Mobiliser des ressources financières suffisantes et adaptées, aux meilleures conditions possibles pour la mise en œuvre des projets et programmes, tel est le défi qui incombe aux Etats de l’Uemoa et leurs partenaires financiers dans un contexte international peu favorable. Les besoins de diversification de l’économie et d’investissements appellent à des mécanismes de financement innovant pour le développement durable en général et le secteur productif en particulier.
Aké MIDA
Les conditions difficiles du marché financier international et les enjeux climatiques interpellent tous et militent pour l’identification de modes de financement propres. Une tendance au financement de projets à fort impacts devrait contribuer à rendre l’économie plus verte, plus numérique et plus inclusive.
La célébration du cinquantenaire de la Banque ouest-africaine de développement (Boad) placée sous le thème central « 2023-2073 : financer le développement autrement, la Boad du prochain cinquantenaire », a offert l’occasion d’explorer différentes pistes d’innovations possibles, en interne ou à l’international. Face aux grands bouleversements et incertitudes auxquels sont soumises les économies, il est impératif de changer de paradigme pour répondre aux enjeux, a lancé Serge Ekué, président de la Boad, donnant le top d’une série de cinq ateliers organisés courant août, septembre et octobre derniers. « Nous démériterions, si nous nous contentons de reproduire, au niveau de la Boad, et en matière de financement du développement de nos Etats, les mêmes modèles économiques, les mêmes stratégies ou recettes, que ceux mis en œuvre dans le passé », a-t-il martelé.
La prospective lancée aboutit à l’élaboration d’un document de restitution des ateliers. Une série de rencontres de haut niveau dont un forum présidentiel, programmée pour mi-novembre mais reportée sine die, devrait permettre de l’enrichir, en vue de retenir les nouvelles orientations à donner aux économies.
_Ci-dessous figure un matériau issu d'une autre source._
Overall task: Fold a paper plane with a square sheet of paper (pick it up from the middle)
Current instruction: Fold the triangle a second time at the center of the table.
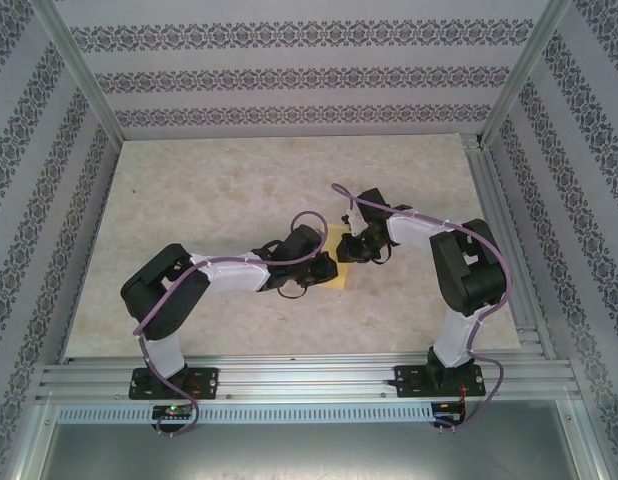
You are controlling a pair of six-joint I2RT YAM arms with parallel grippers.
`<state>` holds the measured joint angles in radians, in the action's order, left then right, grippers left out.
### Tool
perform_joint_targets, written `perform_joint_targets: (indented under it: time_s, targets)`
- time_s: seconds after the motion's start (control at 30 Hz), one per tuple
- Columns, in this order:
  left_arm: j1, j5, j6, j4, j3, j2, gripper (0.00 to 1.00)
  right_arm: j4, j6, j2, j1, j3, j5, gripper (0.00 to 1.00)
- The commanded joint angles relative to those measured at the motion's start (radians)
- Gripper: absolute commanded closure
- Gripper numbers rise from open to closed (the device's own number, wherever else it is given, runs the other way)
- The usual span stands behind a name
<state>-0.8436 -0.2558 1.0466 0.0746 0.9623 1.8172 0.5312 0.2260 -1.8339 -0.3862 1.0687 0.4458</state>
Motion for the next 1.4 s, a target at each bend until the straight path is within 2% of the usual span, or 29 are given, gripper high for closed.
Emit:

Les réflexions ont porté sur le financement du développement d’infrastructures pour réussir l’intégration régionale, l’accès universel à l’énergie durable, la souveraineté alimentaire, la résilience climatique et la transformation des produits agricoles, le développement des Micros, petites et moyennes entreprises (Mpme).
Urgence d’agir
Dans le secteur du numérique en plein essor par exemple, en dépit des mesures d’accompagnement aux niveaux national et régional, les startups en général et celles de l’écosystème du numérique en particulier, ont du mal à accéder au financement adéquat pour développer leurs activités. En 2022, les octrois de crédits consentis aux technologies de l’information et de la communication (Tic) ne représentent que 2 % du financement total de l’économie par les banques dans les pays de l’Union économique et monétaire ouest-africaine (Uemoa), selon les données de la Banque centrale des Etats de l’Afrique de l’Ouest (Bceao). D’où, il importe de trouver les voies et moyens de lever les goulots d’étranglement et favoriser l’adéquation entre l’offre et la demande de crédit.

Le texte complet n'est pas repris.